A: That's an interesting question, and the answer probably depends on when during the process you ask me. The suspense is difficult during the plotting because I like to make sure all my details are worked out. I want to make sure my antagonist has a good reason for being antagonistic, and that my heroine has a good reason for flinging herself into danger. In other words, everyone has to have good motives to do what they're doing. Writing the romance wasn't that hard to write, but my series is about husband and wife, so it wasn't as typical as guy meets girl. That meant I had to add romance a different way. Regarding faith, I wanted to make sure that element was too preachy or too understated.
Q: As a whodunit writer who is a Christian, in what ways did your faith impact how you write a murder mystery?

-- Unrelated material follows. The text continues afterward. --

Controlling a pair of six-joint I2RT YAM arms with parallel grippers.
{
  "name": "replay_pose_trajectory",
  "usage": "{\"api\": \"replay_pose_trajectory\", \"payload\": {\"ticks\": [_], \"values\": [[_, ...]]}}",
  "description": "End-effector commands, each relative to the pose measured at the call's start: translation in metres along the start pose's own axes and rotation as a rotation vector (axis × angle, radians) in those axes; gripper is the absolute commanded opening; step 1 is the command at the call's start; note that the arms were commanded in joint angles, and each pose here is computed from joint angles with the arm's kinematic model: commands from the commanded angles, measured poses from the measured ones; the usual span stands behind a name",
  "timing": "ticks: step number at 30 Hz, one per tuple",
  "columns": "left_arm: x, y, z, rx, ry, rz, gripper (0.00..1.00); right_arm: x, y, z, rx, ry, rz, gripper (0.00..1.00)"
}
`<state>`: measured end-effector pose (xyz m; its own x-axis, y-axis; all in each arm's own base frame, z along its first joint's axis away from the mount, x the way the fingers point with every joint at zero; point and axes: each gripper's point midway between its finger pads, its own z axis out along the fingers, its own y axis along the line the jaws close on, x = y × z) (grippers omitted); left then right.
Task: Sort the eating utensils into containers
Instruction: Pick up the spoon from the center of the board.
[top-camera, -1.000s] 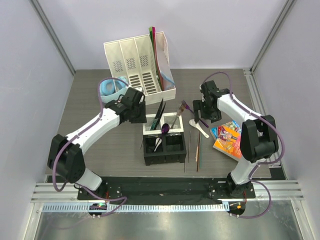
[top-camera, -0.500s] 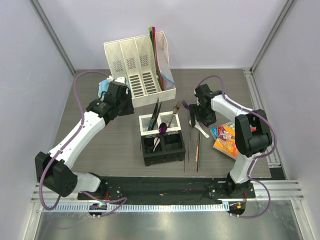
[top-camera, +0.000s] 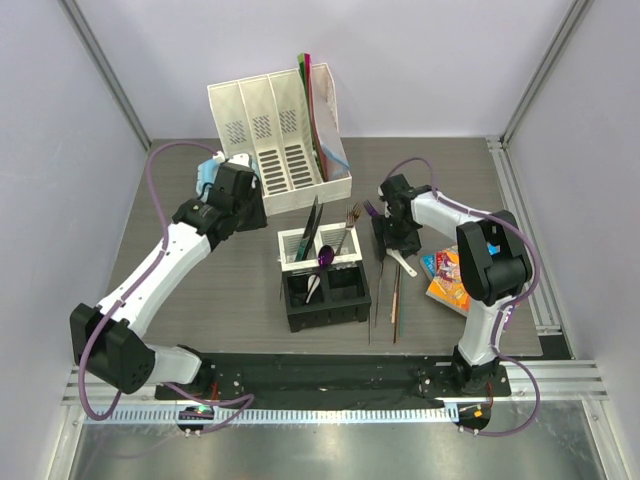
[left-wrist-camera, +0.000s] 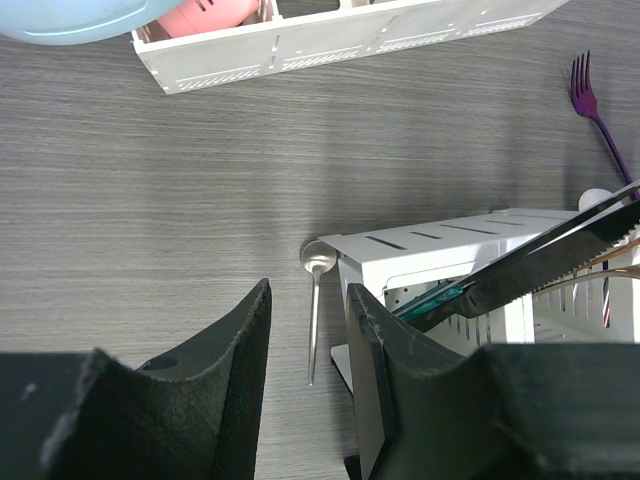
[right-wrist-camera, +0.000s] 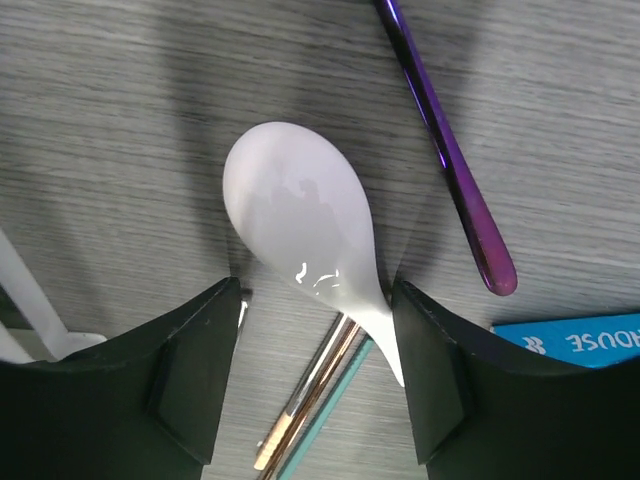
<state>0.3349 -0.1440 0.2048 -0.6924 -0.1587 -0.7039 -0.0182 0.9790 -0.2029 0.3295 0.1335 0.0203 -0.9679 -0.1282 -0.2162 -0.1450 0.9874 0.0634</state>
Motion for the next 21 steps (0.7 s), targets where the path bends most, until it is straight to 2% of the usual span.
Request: {"api": "replay_pose_trajectory", "payload": {"ticks": [1, 8, 12, 14, 21], "values": [[-0.006, 0.001, -0.006, 0.004, -0.029, -0.007, 0.37, -0.007, 0.002, 0.002, 0.004, -0.017, -0.003, 0.64], [-0.006, 0.001, -0.006, 0.005, -0.032, -0.004, 0.36, -0.003, 0.001, 0.001, 0.013, 0.003, -0.009, 0.37], [-0.003, 0.001, -0.002, 0.001, -0.026, 0.000, 0.36, -0.003, -0.002, 0.001, 0.044, 0.004, -0.017, 0.06], [-0.004, 0.001, -0.001, 0.002, -0.029, 0.001, 0.36, -0.005, -0.003, -0.004, 0.050, -0.010, -0.014, 0.02], [0.000, 0.002, -0.002, 0.006, -0.029, 0.001, 0.36, -0.017, 0.000, -0.027, 0.055, -0.073, -0.018, 0.01]]}}
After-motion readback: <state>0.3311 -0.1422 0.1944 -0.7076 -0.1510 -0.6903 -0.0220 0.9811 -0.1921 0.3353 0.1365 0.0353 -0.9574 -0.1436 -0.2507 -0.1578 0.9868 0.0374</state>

A: My main character is a Christian, so I made sure her relationship with the Lord was a part of her decision-making processes. And I also try to bring a spiritual life lesson into the plot.
Q. Tell us about your sleuth, Trish Cunningham.
A: Trish struggles with many insecurities common to women I know. She wants to be a great mom and stepmom, but worries she's doing things wrong. Being a wife is utmost in her mind, and she worries she's not always pleasing her husband. She's a redneck tomboy with some rough edges that age, experience, and the Lord are working on. She has issues with her own mother, as well, which add humor to the story.
Q: Do you base your characters on people you know or are they totally made up?
A: I suspect most authors base their characters, or at least pieces of them, on people they know or have met. That's where we learn about people—from observing them. That said, I never build a character with a specific acquaintance, relative, or friend in mind. To me that's sort of like plagiarism of personality or something. And it could get me in big trouble.
Q: Who are the authors that inspire you as an author?
A: As writers, there are so many, I can't name them. Each book I read has at least one thing in it that inspires me. But as mentors and real people, as a whole, great number of my fellow inspirational writers have been very generous over the years with their time and advice. I would love to name names, and I started to, but I realized I'd probably leave someone out, and I don't want to do that.